══ Collected data ══

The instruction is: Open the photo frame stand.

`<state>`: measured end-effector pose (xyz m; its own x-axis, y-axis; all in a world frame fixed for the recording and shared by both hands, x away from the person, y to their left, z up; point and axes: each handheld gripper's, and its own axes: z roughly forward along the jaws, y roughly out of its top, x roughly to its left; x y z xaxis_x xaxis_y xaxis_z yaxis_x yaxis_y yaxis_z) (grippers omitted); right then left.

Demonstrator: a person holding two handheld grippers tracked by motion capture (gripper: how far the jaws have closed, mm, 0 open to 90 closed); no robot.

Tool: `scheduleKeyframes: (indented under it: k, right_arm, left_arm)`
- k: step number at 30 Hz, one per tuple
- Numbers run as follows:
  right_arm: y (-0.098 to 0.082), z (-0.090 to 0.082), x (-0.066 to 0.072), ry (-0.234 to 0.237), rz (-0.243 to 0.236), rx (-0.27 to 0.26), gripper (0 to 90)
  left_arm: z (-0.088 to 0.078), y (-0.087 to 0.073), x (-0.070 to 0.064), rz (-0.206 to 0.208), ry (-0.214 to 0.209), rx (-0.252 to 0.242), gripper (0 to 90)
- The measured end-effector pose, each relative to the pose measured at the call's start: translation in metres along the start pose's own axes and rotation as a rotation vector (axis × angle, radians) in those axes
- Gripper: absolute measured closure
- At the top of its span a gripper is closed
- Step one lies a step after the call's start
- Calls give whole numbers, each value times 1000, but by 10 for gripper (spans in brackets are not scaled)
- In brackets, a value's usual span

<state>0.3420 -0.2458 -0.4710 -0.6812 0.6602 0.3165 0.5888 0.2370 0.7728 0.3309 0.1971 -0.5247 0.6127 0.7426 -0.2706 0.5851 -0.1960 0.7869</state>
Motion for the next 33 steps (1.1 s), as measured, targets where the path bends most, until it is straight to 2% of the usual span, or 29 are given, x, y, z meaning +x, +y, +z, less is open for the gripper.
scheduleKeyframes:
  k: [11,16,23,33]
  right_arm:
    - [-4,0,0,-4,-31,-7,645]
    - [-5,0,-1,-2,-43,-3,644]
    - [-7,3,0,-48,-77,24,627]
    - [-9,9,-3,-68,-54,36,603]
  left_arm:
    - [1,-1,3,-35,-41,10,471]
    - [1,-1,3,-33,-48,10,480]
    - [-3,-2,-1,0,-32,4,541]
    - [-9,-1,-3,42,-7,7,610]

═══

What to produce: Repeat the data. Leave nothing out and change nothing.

Exercise response:
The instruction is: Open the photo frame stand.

`<state>`: measured end-effector pose (xyz m; its own x-axis, y-axis; all in a world frame fixed for the recording and shared by both hands, x away from the person, y to their left, z up; point and axes: each handheld gripper's, and its own axes: z roughly forward along the jaws, y roughly out of its top, x roughly to its left; x y z xaxis_x xaxis_y xaxis_z yaxis_x yaxis_y yaxis_z) (grippers omitted); right then left.

Demonstrator: a person holding two handheld grippers tracked by motion capture (gripper: how far the jaws have closed, mm, 0 open to 90 closed); no robot.

Tool: `scheduleKeyframes: (indented under it: k, right_arm, left_arm)`
- k: step number at 30 Hz, one per tuple
- Numbers run as follows:
  right_arm: y (-0.098 to 0.082), z (-0.090 to 0.082), x (-0.066 to 0.072), ry (-0.234 to 0.237), rz (-0.243 to 0.236), rx (-0.27 to 0.26), gripper (0 to 90)
  left_arm: z (-0.088 to 0.078), y (-0.087 to 0.073), x (-0.070 to 0.064), rz (-0.206 to 0.208), ry (-0.214 to 0.209), rx (-0.252 to 0.242), gripper (0 to 90)
- The measured end-effector pose, each relative to the pose measured at the call's start: translation in metres along the start pose's own axes and rotation as a rotation vector (axis × angle, radians) in those axes
- Gripper: absolute measured closure
- At the top of its span a gripper is closed
- Step one lies a step after the call's start
- Calls give whole numbers, each value times 1000, but by 10 for gripper (spans in brackets are not scaled)
- In brackets, a value's usual span

<state>0.3420 -0.2458 -0.4710 -0.6812 0.6602 0.3165 0.5888 0.2370 0.7728 0.3309 0.1971 -0.5247 0.6127 0.7426 -0.2706 0.5851 -0.1960 0.7869</state>
Motion for the next 33 steps (1.1 s), as measured, targets where the path bends most, until it is straight to 2% of the usual span, or 29 are given, x, y, z meaning +x, +y, +z, less is open for the gripper.
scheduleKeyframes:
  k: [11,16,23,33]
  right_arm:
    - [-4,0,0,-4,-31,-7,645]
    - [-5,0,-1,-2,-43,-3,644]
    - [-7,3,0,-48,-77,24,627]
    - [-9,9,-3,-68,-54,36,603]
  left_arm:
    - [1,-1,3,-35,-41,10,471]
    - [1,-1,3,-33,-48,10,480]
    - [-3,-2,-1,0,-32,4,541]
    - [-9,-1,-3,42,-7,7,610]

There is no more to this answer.